Lord Malibor era gallardo y osado, y amaba el encrespado mar…

La nueva manada constaba de cientos de dragones, formaba un conjunto inmenso, era un enjambre inimaginable con nueve grandes reyes en el centro. Valentine, que conservaba su aspecto calmado, experimentó una fuerte sensación de amenaza y peligro, una impresión tan viva que casi era tangible y emanaba de los animales.

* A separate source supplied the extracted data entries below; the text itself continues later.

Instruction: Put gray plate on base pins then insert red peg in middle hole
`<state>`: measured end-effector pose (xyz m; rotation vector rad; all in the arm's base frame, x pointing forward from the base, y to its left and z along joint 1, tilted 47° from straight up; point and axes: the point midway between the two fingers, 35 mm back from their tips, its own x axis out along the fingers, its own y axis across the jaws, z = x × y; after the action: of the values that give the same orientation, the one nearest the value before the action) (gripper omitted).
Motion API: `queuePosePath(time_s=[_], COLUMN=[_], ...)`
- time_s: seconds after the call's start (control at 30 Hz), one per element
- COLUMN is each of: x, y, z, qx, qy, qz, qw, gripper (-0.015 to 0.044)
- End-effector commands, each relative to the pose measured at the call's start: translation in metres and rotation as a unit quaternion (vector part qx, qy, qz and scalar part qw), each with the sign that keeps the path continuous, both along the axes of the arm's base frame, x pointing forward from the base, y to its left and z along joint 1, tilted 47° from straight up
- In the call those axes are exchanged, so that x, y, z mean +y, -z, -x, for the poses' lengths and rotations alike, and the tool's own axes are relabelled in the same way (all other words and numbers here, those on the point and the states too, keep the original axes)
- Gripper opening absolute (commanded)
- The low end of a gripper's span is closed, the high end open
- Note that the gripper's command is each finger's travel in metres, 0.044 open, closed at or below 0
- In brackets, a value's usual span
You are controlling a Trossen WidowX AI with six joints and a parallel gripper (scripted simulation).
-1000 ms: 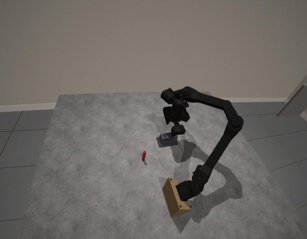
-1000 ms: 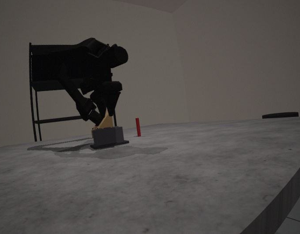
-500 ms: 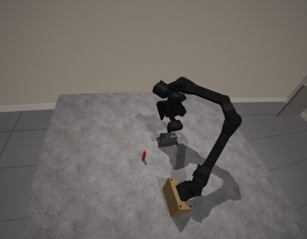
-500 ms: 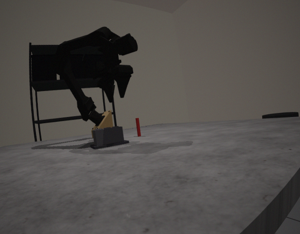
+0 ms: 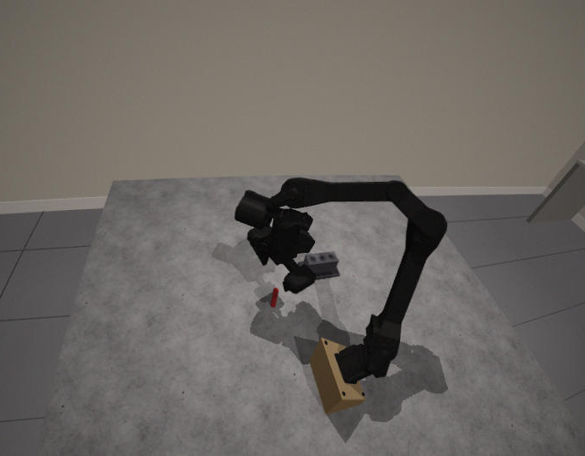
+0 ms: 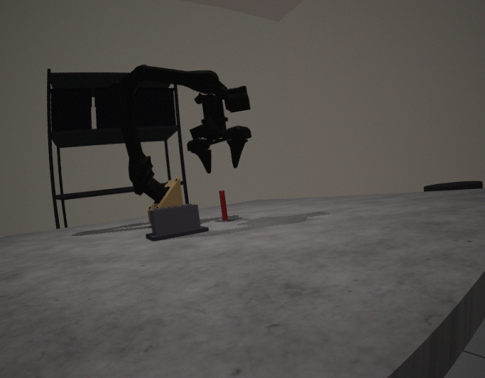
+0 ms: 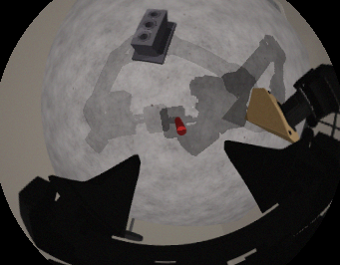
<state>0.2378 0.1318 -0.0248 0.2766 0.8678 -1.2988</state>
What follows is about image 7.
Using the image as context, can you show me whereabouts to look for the dark red peg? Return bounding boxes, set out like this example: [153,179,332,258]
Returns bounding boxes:
[174,117,186,135]

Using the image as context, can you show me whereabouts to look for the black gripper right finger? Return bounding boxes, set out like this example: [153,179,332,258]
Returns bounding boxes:
[224,133,311,212]

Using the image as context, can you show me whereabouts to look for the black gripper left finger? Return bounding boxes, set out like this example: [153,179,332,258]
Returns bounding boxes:
[49,155,141,238]

Pero los dragones marinos siguieron su camino, ninguno se acercó a menos de tres millas de la flota, y la manada no tardó en desaparecer por el norte: todos sus miembros nadaban con una resolución extrañísima.

En plena noche, cuando Valentine yacía dormido con la mente abierta como siempre a la llegada del consejo que sólo los sueños pueden proporcionar, una visión rara se adueñó de su alma. En el centro de una amplia pradera tachonada de rocas angulosas y extrañas plantas sin hojas, de ramas rígidas y llenas de marcas, un gentío inmenso avanza con paso ligero, como flotando, hacia un mar distante. Valentine está entre la muchedumbre, vestido como todos con una túnica suelta de tejido blanco y diáfano que, pese a no soplar brisa alguna, se agita igual que si tuviera vida. Ningún rostro de los que le rodean es familiar y sin embargo Valentine no piensa hallarse entre desconocidos: sabe que está muy unido a esa gente, que han sido sus compañeros de peregrinación durante cierto viaje que ha durado muchos meses, tal vez años. Y la caminata ha llegado a su fin.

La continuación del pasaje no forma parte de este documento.